* [Records for the task]
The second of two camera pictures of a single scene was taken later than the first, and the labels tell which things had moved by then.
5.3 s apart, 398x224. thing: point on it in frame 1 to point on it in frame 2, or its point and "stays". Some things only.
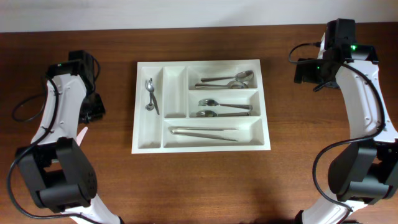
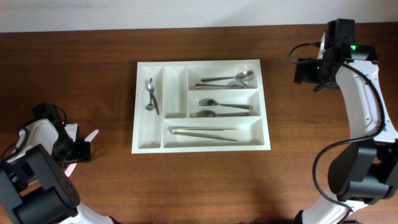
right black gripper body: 304,72 stays
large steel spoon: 240,76 stays
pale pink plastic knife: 80,136 to 87,139
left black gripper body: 96,111 to 78,151
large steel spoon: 237,84 stays
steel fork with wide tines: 209,102 stays
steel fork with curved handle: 208,113 stays
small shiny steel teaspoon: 150,86 stays
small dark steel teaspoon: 150,106 to 150,86

* [Assigned task]
Once every line of the listing that contains "teaspoon" has been counted, give the total and nothing else.

* [Expected answer]
2